I think it's important for any discussion of carbs to have some mention of glycogen. In most of the paleo-ish literature I read there is precious little about glycogen and I don't really understand why. Take Taubes' WWGF for example. He goes into tedious detail on many things but only mentions glycogen I think 5 times in passing. For someone who is talking about insulin as a primary agent in adiposity, he should be qualifying a lot of his statements with "as long as glycogen is saturated, insulin will...."
Which brings me to the question at hand which is the potential risks of oscillating between low and moderate carb. If you are going in and out of ketosis, like 1 week on, 1 week off, it would be unnecessarily stressful and I would wager unhealthy in general. On the other hand, I have experimented with alternating days and it works really well. On days where I deplete glycogen (MWF in my case) I eat a fairly substantial amount of sweet potato. On days where I don't workout and I'm just walking around, I get pretty close to zero carb. Sometimes I'll feel my liver glycogen dip too low on off days and eat a little bit of carbs, but for the most part, it's an on/off alternating. You end up efficiently recharging your glycogen stores while taking advantage of the anabolic nature of insulin. There's a reason why bodybuilders (stupidly and dangerously) inject insulin ("slin" to use their vernacular) when they're not diabetic.

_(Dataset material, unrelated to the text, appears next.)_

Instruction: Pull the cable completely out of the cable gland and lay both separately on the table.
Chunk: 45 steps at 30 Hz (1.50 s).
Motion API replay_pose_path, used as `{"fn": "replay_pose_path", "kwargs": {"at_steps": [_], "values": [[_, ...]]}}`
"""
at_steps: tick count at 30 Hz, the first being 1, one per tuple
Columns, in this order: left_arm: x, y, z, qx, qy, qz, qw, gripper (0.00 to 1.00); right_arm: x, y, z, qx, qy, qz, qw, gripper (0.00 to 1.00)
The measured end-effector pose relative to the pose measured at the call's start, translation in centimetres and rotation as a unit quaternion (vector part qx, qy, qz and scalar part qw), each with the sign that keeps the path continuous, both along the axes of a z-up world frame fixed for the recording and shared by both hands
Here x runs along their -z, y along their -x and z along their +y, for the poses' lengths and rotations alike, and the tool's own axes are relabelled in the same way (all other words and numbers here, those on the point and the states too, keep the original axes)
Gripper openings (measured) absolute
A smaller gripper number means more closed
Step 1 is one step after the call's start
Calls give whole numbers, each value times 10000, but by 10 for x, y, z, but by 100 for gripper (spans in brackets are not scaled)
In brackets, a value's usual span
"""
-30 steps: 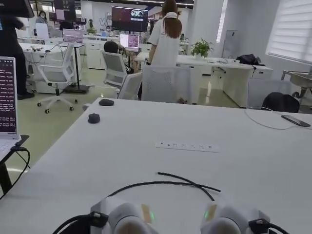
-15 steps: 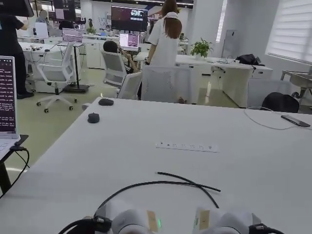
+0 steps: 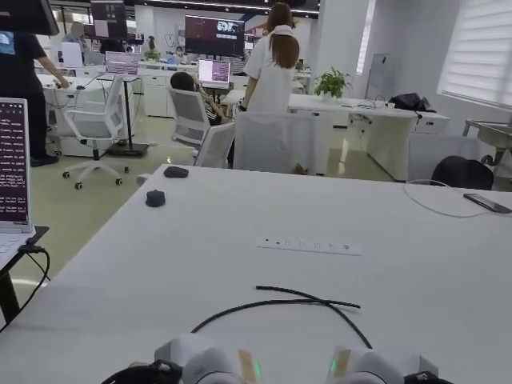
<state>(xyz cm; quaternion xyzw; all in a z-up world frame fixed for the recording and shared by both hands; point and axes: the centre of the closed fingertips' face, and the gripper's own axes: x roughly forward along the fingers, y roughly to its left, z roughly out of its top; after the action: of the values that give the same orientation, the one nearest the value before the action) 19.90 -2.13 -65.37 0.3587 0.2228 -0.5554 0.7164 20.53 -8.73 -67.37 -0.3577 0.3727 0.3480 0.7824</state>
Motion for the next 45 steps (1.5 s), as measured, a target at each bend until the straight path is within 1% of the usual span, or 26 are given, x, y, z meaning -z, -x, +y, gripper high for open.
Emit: {"fn": "replay_pose_path", "kwargs": {"at_steps": [2,3,6,7,8,9,11,14,16,19,20,22,25,28,29,30,31,32,33,35,37,40,42,43,44,45], "values": [[-1,2,-2,48,32,18,10000,16,-3,0,9,-113,-147,-50,9998,23],[-1,3,-3,97,58,9,9999,16,-6,1,19,-318,-268,-108,9991,25],[-3,6,-6,184,108,25,9998,16,-14,5,35,-619,-532,-227,9964,26],[-3,8,-8,247,124,18,9996,16,-16,7,40,-741,-602,-247,9951,25],[-3,9,-9,270,131,14,9995,16,-16,9,42,-798,-615,-231,9946,24],[-4,10,-10,291,141,10,9995,16,-16,11,43,-831,-612,-188,9945,20],[-2,10,-9,309,101,29,9995,16,-15,12,44,-926,-580,-210,9938,13],[-4,7,-8,232,147,1,9996,16,-13,12,42,-893,-558,-155,9943,7],[-4,5,-5,151,142,0,9998,16,-13,9,38,-794,-509,-191,9954,6],[-3,1,-2,51,80,-6,10000,16,-10,7,30,-623,-388,-162,9972,6],[-3,0,-1,11,76,-8,10000,16,-8,6,24,-484,-297,-139,9983,6],[-3,-1,1,-57,51,-14,10000,16,-4,4,13,-305,-85,-98,9994,6],[-2,-3,3,-125,45,-13,9999,16,0,1,2,-65,60,-25,10000,6],[-2,-4,3,-125,34,-23,9999,16,3,2,-3,17,130,66,9999,7],[-1,-3,4,-112,-20,-51,9999,16,4,3,-4,-7,209,84,9997,8],[-1,-3,4,-102,-30,-64,9999,16,5,3,-4,-27,210,76,9997,11],[-1,-3,3,-85,-17,-58,9999,16,3,4,2,-102,127,47,9999,18],[-1,-2,2,-67,2,-48,10000,16,2,4,8,-173,8,27,9998,21],[-2,-1,1,-20,26,-55,10000,16,-2,5,18,-344,-170,-18,9993,22],[-3,1,-1,37,47,-53,10000,16,-9,6,31,-619,-305,-172,9975,22],[-3,3,-4,132,68,-64,9999,16,-12,9,40,-793,-434,-204,9957,22],[-5,8,-8,232,135,-55,9996,16,-15,12,46,-931,-516,-259,9940,20],[-5,9,-10,280,153,-42,9995,16,-17,12,47,-958,-568,-279,9934,12],[-5,9,-10,273,166,-60,9995,16,-17,13,47,-998,-585,-230,9930,7],[-7,7,-9,246,177,-72,9995,16,-16,12,47,-961,-628,-231,9931,6],[-7,6,-9,201,230,-34,9995,16,-16,12,47,-978,-610,-253,9930,6]]}}
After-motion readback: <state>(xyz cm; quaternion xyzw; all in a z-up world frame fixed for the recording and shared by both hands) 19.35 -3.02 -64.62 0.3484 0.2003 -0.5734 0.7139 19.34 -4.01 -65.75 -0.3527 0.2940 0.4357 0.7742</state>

Glucose gets partitioned preferentially as glycogen because it's a more efficient process (7% ATP loss vs 25%) compared to storing it as fat. Your body will do this all day long if you are continually depleting and repleting glycogen. The truth is that most people aren't doing this to any great extent. You're depleting your liver glycogen constantly, but it's a shallow reservoir of about 100g and I suspect that our consumption of ketogenic fats leads to ketone-body utilization by the brain etc. even in the presence of sufficient glucose, so the exhaustion of liver glycogen is slower (this is simply a hunch based on experience).
If you were able to perfectly predict the saturation status of your glycogen stores and top them up to 99% all the time without exceeding that point, I doubt that you would gain any measurable amount of fat ever. There must be some mechanism whereby excess dietary fatty acids are stored as TGs in adipocytes, but I'm not aware of it. For what I do, the lack of insulin on what are basically zero carb days causes a downregulation of insulin to the point that adipocyte lipolysis suppression is largely halted. With a protocol like this, it is very easy to lose fat while gaining muscle (if you look at a few days at a time). For what it's worth, I feel great doing it.
I advocate pitching the whole idea of X # of carbs/day and instead thinking of it as X # of carbs needed on Y day to recharge Z glycogen depletion. If you lift weights or sprint on a particular day, feel free to recharge with more carbs. If you're just sitting or walking around, even a lot of walking, you can get by with very little. Over time, the latter situation should result in a gradual depletion of most glycogen which could necessitate a weekly recharge or something, but if you're working out every couple days, it's safe for fat loss to load up on those days. The amounts will be highly variable and will require experimentation of course.